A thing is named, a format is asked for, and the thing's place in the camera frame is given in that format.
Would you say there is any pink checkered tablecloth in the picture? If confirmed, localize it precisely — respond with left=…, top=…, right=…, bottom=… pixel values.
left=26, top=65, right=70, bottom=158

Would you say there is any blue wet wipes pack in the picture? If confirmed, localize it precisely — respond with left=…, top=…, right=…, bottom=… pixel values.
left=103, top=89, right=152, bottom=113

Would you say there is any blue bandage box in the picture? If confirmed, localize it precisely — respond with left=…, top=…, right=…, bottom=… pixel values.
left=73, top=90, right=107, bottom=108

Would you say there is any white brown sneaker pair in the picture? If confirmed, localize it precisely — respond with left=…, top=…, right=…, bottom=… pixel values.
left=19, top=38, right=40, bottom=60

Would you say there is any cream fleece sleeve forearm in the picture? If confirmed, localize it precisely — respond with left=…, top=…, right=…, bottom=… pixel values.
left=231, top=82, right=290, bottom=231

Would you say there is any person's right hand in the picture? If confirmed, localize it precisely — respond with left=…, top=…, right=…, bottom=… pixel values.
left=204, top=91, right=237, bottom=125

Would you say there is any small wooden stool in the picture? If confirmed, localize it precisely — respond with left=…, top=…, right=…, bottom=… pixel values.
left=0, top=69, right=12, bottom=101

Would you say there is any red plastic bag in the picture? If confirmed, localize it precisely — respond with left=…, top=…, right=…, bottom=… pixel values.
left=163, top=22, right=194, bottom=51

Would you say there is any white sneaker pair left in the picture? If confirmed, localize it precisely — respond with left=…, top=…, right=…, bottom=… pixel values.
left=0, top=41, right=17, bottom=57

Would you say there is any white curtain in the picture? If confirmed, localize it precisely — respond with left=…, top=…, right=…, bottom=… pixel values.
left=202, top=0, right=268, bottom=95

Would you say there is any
==
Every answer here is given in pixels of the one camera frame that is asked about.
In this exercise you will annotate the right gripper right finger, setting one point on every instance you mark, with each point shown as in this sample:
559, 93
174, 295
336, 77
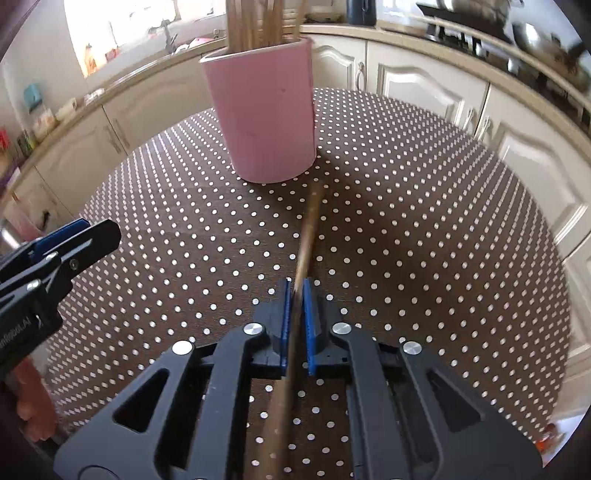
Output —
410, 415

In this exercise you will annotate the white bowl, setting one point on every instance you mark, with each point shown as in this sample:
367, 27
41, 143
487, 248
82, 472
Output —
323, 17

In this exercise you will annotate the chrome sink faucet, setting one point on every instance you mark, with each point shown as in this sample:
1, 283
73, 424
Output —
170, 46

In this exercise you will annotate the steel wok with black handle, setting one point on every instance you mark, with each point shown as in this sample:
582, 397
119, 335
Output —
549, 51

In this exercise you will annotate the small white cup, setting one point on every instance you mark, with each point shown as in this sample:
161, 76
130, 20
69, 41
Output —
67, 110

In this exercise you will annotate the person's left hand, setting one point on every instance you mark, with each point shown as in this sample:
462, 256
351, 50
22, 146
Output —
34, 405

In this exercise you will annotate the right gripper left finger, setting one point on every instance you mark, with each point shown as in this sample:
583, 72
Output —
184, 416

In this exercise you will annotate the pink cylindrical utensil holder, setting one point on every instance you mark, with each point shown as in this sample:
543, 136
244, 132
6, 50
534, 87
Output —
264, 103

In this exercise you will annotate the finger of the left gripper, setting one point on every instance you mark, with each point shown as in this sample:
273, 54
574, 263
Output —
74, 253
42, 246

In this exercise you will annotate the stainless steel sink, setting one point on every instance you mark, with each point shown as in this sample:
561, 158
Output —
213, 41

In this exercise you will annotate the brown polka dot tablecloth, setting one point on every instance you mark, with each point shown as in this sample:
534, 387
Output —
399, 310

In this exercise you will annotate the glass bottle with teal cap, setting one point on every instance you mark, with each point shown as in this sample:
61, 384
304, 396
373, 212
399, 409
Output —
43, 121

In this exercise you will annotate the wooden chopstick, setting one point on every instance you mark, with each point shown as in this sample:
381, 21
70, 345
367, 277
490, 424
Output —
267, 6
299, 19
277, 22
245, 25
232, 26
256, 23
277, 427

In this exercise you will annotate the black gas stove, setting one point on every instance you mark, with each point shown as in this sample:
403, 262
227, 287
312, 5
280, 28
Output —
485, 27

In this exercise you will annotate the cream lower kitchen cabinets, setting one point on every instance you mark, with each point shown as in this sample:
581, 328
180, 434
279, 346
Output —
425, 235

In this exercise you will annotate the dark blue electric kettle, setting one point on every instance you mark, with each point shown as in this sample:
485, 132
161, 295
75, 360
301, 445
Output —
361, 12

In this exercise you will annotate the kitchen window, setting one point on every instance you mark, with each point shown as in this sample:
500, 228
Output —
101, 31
==
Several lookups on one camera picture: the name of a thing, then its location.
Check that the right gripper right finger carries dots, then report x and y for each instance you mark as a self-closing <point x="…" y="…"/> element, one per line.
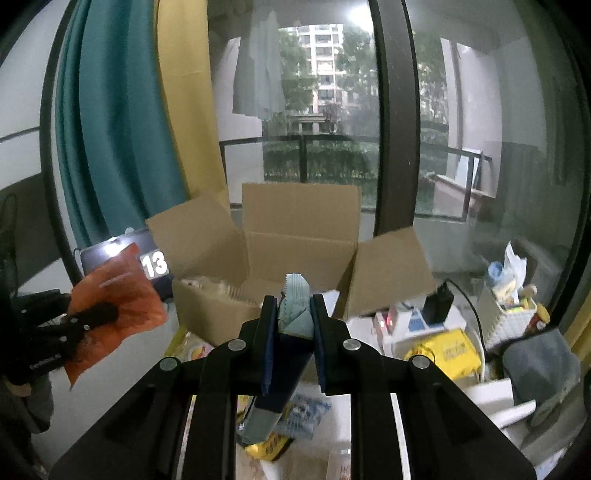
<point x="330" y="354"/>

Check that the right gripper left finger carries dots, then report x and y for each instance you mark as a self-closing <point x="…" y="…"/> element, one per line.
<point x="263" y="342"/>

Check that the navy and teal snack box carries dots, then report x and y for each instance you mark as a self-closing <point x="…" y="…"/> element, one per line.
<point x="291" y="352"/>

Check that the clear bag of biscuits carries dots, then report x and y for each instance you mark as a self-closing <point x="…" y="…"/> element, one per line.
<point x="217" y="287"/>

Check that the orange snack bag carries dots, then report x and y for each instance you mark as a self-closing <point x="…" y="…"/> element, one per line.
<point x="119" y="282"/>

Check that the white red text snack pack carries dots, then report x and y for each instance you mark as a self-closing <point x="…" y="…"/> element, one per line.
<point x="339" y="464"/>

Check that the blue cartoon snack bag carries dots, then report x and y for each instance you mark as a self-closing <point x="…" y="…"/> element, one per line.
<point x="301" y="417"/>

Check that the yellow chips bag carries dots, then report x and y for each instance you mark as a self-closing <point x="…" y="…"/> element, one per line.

> _AIM OF THE EXERCISE_
From the records above, copy every line that includes the word "kitchen".

> _SOLUTION TO THIS TASK_
In this exercise you will annotate the cream lower kitchen cabinets, setting one point on every instance you mark, with each point shown as in this sample:
In this exercise you will annotate the kitchen window, setting one point on every instance you mark, with each point shown as in this sample:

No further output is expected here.